ISIS blows up columns in Syria's Palmyra to execute 3: monitor

An undated image, which appears to be a screenshot from a video published by ISIS in the Homs province (Welayat Homs) on August 25, 2015, allegedly shows smoke billowing from the Baal Shamin temple in Syria's ancient city of Palmyra. PHOTO: AFP

BEIRUT (AFP) - The ISIS (Islamic State in Iraq and Syria) terror group executed three people in Syria's ancient city of Palmyra by binding them to three historic columns and blowing them up, a monitoring group said Monday.

Rami Abdel Rahman, head of the Syrian Observatory for Human Rights, said IS on Sunday "tied three individuals it had arrested from Palmyra and its outskirts to the columns... and executed them by blowing up" three columns.

Khaled al-Homsi, an activist from Palmyra, said IS had yet to inform local residents who the executed individuals were or why they had been killed.

"There was no one there to see (the execution).

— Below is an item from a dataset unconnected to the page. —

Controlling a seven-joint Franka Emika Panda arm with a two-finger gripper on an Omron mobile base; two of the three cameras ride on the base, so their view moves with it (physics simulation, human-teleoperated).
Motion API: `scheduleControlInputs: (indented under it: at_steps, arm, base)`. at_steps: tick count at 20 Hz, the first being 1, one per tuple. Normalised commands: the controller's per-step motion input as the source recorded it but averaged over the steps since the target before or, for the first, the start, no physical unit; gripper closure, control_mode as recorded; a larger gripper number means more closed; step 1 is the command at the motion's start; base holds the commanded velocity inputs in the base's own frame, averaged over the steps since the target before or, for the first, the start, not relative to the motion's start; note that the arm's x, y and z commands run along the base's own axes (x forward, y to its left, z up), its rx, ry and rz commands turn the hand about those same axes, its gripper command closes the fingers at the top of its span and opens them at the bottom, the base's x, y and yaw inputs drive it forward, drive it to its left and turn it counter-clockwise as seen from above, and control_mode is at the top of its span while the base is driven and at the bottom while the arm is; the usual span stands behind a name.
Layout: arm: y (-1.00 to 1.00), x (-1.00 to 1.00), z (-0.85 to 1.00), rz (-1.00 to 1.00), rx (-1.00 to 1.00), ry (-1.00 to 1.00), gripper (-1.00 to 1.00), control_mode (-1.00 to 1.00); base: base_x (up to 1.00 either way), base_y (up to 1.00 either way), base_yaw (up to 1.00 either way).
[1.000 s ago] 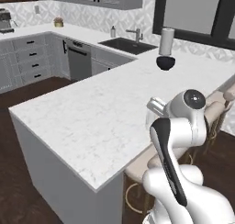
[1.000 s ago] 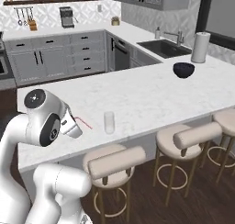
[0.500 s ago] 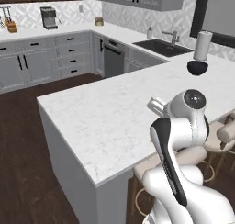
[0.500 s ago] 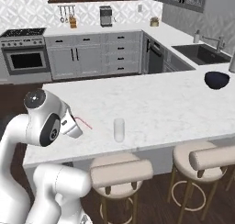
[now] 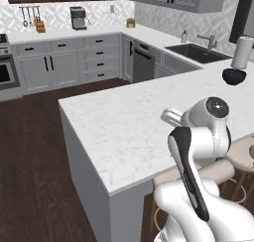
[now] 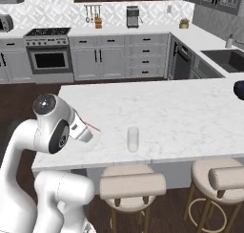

The columns were destroyed and ISIS has prevented anyone from heading to the site," said Homsi, who works with the local Palmyra Coordination Committee activist group.

Mohammad al-Ayed, also an activist from Palmyra, said the columns were "archeological, and there are many like them still present in Palmyra".

"ISIS is doing this for the media attention, so that ISIS can say that it is the most villainous, and so it can get people's attention," al-Ayed said.

ISIS has captured swathes of territory across Iraq and Syria to create a self-styled "caliphate" where it enforces an extreme form of Islamic rule.

ISIS considers pre-Islamic artefacts to be idolatrous and therefore worthy of destruction.

Since the extremists seized Palmyra from regime forces in May, they have destroyed multiple sites and historic artefacts, including its celebrated temples of Bel and Baal Shamin as well as several funerary towers.

ISIS has used Palmyra's grand amphitheatre for a massacre in which child members of the group killed 25 Syrian soldiers, execution-style, in front of residents.

It also beheaded Palmyra's 82-year-old former antiquities director in August.

Palmyra's ruins are on the UNESCO World Heritage list, and before the war around 150,000 tourists a year visited the town.

Experts say the militants have used the destruction to raise their profile to attract new recruits, and are also funding their "caliphate" by selling treasures on the black market.

Syria's archaeology association, the APSA, says that more than 900 monuments and archeological sites have been looted, damaged or destroyed during the four-year civil war.